* YOUR OBJECTIVE *
Below is some data. Retype exactly the lines starting at the one with "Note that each" and ending at the one with "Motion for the".

* THE DATA *
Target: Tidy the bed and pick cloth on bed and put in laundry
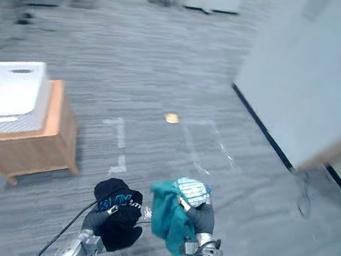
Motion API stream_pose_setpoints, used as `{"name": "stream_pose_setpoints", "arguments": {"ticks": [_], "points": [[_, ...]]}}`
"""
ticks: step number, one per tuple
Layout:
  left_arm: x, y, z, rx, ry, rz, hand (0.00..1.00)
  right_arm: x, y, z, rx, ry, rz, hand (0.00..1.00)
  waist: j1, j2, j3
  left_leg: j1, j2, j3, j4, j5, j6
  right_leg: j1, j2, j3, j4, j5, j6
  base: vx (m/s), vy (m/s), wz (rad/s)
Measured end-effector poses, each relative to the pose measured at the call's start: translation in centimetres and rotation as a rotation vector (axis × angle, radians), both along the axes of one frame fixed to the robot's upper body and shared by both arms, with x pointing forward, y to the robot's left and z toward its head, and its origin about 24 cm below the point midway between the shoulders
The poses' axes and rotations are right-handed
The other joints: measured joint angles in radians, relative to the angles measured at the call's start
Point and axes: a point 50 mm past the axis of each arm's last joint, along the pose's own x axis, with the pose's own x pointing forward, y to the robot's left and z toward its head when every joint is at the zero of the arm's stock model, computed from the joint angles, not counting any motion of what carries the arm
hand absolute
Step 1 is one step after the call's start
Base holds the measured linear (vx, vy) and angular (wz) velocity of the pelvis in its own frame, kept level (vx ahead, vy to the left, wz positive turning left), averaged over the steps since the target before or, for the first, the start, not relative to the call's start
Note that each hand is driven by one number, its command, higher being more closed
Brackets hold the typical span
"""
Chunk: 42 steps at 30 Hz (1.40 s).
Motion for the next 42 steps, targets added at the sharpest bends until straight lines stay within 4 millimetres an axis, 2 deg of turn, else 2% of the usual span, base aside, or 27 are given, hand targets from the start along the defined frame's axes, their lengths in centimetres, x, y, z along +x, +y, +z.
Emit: {"name": "stream_pose_setpoints", "arguments": {"ticks": [1, 4, 5, 6, 7, 8, 9, 11, 12, 14, 17, 20, 21, 22, 24, 25, 27, 29, 31, 32, 33, 34, 36, 37, 38, 40, 42], "points": [[-0.4, 0.7, -0.2, 0.014, 0.013, 0.013, 1.0, -0.7, -0.6, -1.2, 0.011, 0.055, -0.017, 1.0, 0.004, 0.005, 0.005, 0.018, 0.017, -0.019, 0.009, -0.026, -0.033, -0.002, 0.002, 0.053, -0.128, 0.062, 0.012, 0.38, -0.365, 1.23], [-2.3, 2.9, -1.0, 0.062, 0.062, 0.052, 1.0, -1.8, -0.8, -1.9, 0.039, 0.073, 0.007, 1.0, 0.006, 0.005, 0.005, 0.021, 0.062, -0.069, 0.096, -0.136, -0.068, -0.004, 0.017, 0.141, -0.171, 0.097, 0.027, 0.34, -0.386, 0.7], [-3.0, 3.6, -1.3, 0.069, 0.088, 0.08, 1.0, -1.6, -0.8, -1.4, 0.036, 0.039, 0.029, 1.0, 0.017, 0.017, 0.007, 0.024, 0.109, -0.083, 0.135, -0.202, -0.088, -0.025, 0.052, 0.142, -0.105, 0.163, 0.029, 0.42, -0.498, 0.29], [-3.6, 3.6, -1.7, 0.063, 0.111, 0.09, 1.0, -1.4, -1.1, -1.0, 0.024, 0.014, 0.043, 1.0, 0.02, 0.062, -0.012, 0.036, 0.181, -0.094, 0.128, -0.228, -0.112, -0.045, 0.109, 0.116, -0.03, 0.14, 0.006, 0.43, -0.498, 0.25], [-3.9, 3.6, -1.8, 0.061, 0.122, 0.094, 1.0, -1.2, -1.3, -0.7, 0.018, 0.002, 0.05, 1.0, 0.026, 0.076, -0.02, 0.04, 0.206, -0.091, 0.126, -0.214, -0.124, -0.048, 0.129, 0.089, -0.011, 0.11, -0.003, 0.46, -0.433, 0.39], [-4.0, 3.6, -2.0, 0.049, 0.129, 0.113, 1.0, -0.4, -1.2, -0.2, 0.03, -0.025, 0.059, 1.0, 0.027, 0.078, -0.019, -0.004, 0.224, -0.072, 0.23, -0.153, -0.115, -0.041, 0.132, 0.064, 0.027, 0.061, -0.035, 0.54, -0.543, 0.53], [-3.5, 3.2, -1.8, 0.008, 0.113, 0.13, 1.0, -0.1, -1.5, -0.1, 0.028, -0.031, 0.055, 1.0, 0.018, 0.055, -0.009, -0.074, 0.237, -0.043, 0.376, -0.056, -0.108, -0.006, 0.123, 0.036, 0.025, 0.046, -0.055, 0.54, -0.531, 0.62], [-3.7, 2.5, -1.9, -0.033, 0.111, 0.132, 1.0, 0.4, -1.6, 0.4, 0.036, -0.048, 0.067, 1.0, 0.023, 0.05, 0.002, -0.184, 0.304, 0.026, 0.616, 0.07, -0.102, 0.085, 0.144, -0.015, -0.03, 0.022, -0.092, 0.4, -0.397, 0.64], [-3.6, 2.3, -1.8, -0.046, 0.101, 0.12, 1.0, 0.6, -1.5, 0.6, 0.042, -0.051, 0.076, 1.0, 0.026, 0.059, 0.007, -0.24, 0.334, 0.06, 0.763, 0.053, -0.098, 0.161, 0.169, -0.037, -0.082, 0.012, -0.11, 0.4, -0.325, 0.49], [-3.9, 2.3, -1.7, -0.057, 0.096, 0.118, 1.0, 0.6, -1.4, 0.5, 0.049, -0.04, 0.099, 1.0, 0.033, 0.062, 0.008, -0.298, 0.311, 0.08, 0.847, 0.013, -0.109, 0.261, 0.184, -0.056, -0.155, -0.003, -0.141, 0.36, -0.241, 0.18], [-3.7, 2.1, -1.0, -0.091, 0.055, 0.152, 1.0, 0.6, -2.0, 1.1, 0.041, -0.061, 0.092, 1.0, 0.041, 0.069, 0.009, -0.367, 0.235, 0.161, 0.72, -0.045, -0.121, 0.341, 0.185, -0.062, -0.24, -0.01, -0.153, 0.33, -0.135, -0.03], [-2.6, 1.7, 0.2, -0.138, -0.01, 0.181, 1.0, 0.8, -2.6, 2.4, 0.036, -0.112, 0.088, 1.0, 0.039, 0.068, 0.008, -0.383, 0.146, 0.313, 0.314, -0.012, -0.128, 0.415, 0.172, -0.088, -0.322, -0.014, -0.149, 0.39, 0.026, 0.11], [-2.0, 1.6, 0.7, -0.142, -0.033, 0.186, 1.0, 0.7, -2.9, 2.8, 0.031, -0.124, 0.083, 1.0, 0.038, 0.069, 0.008, -0.378, 0.128, 0.395, 0.152, 0.06, -0.123, 0.445, 0.172, -0.107, -0.345, -0.02, -0.131, 0.44, 0.097, 0.28], [-2.0, 1.7, 0.8, -0.139, -0.033, 0.195, 1.0, 0.4, -2.9, 2.7, 0.031, -0.112, 0.079, 1.0, 0.046, 0.06, 0.005, -0.363, 0.12, 0.465, 0.062, 0.183, -0.079, 0.481, 0.17, -0.115, -0.358, -0.036, -0.101, 0.45, 0.105, 0.21], [-2.1, 1.9, 0.6, -0.13, -0.02, 0.216, 1.0, 0.3, -2.7, 2.4, 0.038, -0.091, 0.088, 1.0, 0.05, 0.035, -0.024, -0.357, 0.096, 0.522, 0.09, 0.185, 0.027, 0.504, 0.137, -0.122, -0.366, -0.056, -0.064, 0.49, 0.121, 0.24], [-1.7, 1.8, 0.8, -0.134, -0.029, 0.219, 1.0, 0.2, -2.6, 2.3, 0.041, -0.083, 0.092, 1.0, 0.045, 0.032, -0.023, -0.375, 0.112, 0.544, 0.152, 0.151, 0.076, 0.516, 0.136, -0.123, -0.368, -0.035, -0.029, 0.48, 0.126, 0.29], [-1.8, 1.9, 0.8, -0.132, -0.03, 0.223, 1.0, 0.5, -2.3, 2.2, 0.047, -0.074, 0.107, 1.0, 0.063, 0.023, -0.03, -0.348, 0.107, 0.564, 0.153, 0.115, 0.096, 0.52, 0.127, -0.11, -0.339, -0.01, 0.011, 0.44, 0.14, 0.03], [-1.9, 2.5, 0.7, -0.12, -0.028, 0.244, 1.0, 0.9, -1.9, 2.3, 0.055, -0.072, 0.119, 1.0, 0.081, 0.008, -0.037, -0.278, 0.088, 0.572, 0.098, 0.089, 0.091, 0.491, 0.105, -0.103, -0.198, 0.003, 0.037, 0.44, 0.155, -0.07], [-2.1, 3.2, 0.7, -0.102, -0.027, 0.258, 1.0, 1.5, -0.9, 2.3, 0.068, -0.064, 0.155, 1.0, 0.083, -0.007, -0.041, -0.216, 0.069, 0.568, 0.041, 0.08, 0.081, 0.401, 0.065, -0.099, 0.081, 0.002, 0.076, 0.32, 0.071, 0.06], [-2.1, 3.7, 0.7, -0.08, -0.029, 0.251, 1.0, 1.6, -0.2, 2.2, 0.084, -0.055, 0.165, 1.0, 0.082, -0.025, -0.047, -0.182, 0.052, 0.554, 0.014, 0.071, 0.066, 0.319, 0.027, -0.085, 0.319, 0.029, 0.141, 0.33, -0.003, 0.27], [-2.2, 4.2, 0.7, -0.055, -0.03, 0.242, 1.0, 1.4, 0.3, 2.0, 0.099, -0.037, 0.168, 1.0, 0.079, -0.04, -0.051, -0.149, 0.037, 0.525, -0.003, 0.05, 0.052, 0.25, -0.009, -0.091, 0.516, 0.027, 0.141, 0.24, -0.04, 0.34], [-2.1, 4.3, 0.7, -0.048, -0.031, 0.237, 1.0, 1.3, 0.4, 1.8, 0.105, -0.025, 0.163, 1.0, 0.077, -0.045, -0.051, -0.136, 0.032, 0.513, -0.001, 0.04, 0.047, 0.227, -0.033, -0.105, 0.586, 0.019, 0.126, 0.21, -0.066, 0.43], [-2.1, 4.3, 0.8, -0.039, -0.028, 0.245, 1.0, 0.5, 0.2, 1.2, 0.108, 0.012, 0.136, 1.0, 0.06, -0.038, -0.049, -0.079, 0.031, 0.441, 0.001, -0.002, 0.04, 0.15, -0.078, -0.132, 0.683, -0.035, 0.031, 0.2, -0.09, 0.63], [-2.0, 4.3, 0.8, -0.038, -0.029, 0.245, 1.0, 0.1, 0.2, 1.0, 0.109, 0.025, 0.129, 1.0, 0.05, -0.036, -0.05, -0.069, 0.035, 0.415, 0.001, -0.005, 0.037, 0.127, -0.072, -0.13, 0.668, -0.051, 0.011, 0.21, -0.13, 1.03], [-1.8, 4.3, 1.0, -0.033, -0.034, 0.251, 1.0, -0.4, 0.1, 0.7, 0.111, 0.044, 0.114, 1.0, 0.028, -0.026, -0.046, -0.057, 0.047, 0.365, 0.0, -0.009, 0.03, 0.076, -0.05, -0.103, 0.585, -0.071, -0.011, 0.21, -0.17, 1.27], [-1.2, 4.2, 1.4, -0.033, -0.055, 0.248, 1.0, -1.3, -0.2, 0.4, 0.108, 0.069, 0.089, 1.0, 0.005, -0.026, -0.046, -0.039, 0.074, 0.298, 0.001, -0.017, 0.01, 0.015, -0.011, -0.053, 0.37, -0.071, -0.013, 0.22, -0.208, 1.22], [-0.6, 4.1, 1.7, -0.033, -0.074, 0.237, 1.0, -2.2, -0.4, 0.2, 0.104, 0.069, 0.065, 1.0, -0.007, -0.024, -0.045, -0.019, 0.109, 0.207, 0.002, -0.034, -0.028, -0.002, 0.024, 0.009, 0.056, 0.004, 0.013, 0.37, -0.36, 1.36]]}}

* RESPONSE BELOW *
Note that each hand is driven by one number, its command, higher being more closed
Brackets hold the typical span
"""
Chunk: 42 steps at 30 Hz (1.40 s).
Motion for the next 42 steps, targets added at the sharpest bends until straight lines stay within 4 millimetres an axis, 2 deg of turn, else 2% of the usual span, base aside, or 27 are given, hand targets from the start along the defined frame's axes, their lengths in centimetres, x, y, z along +x, +y, +z.

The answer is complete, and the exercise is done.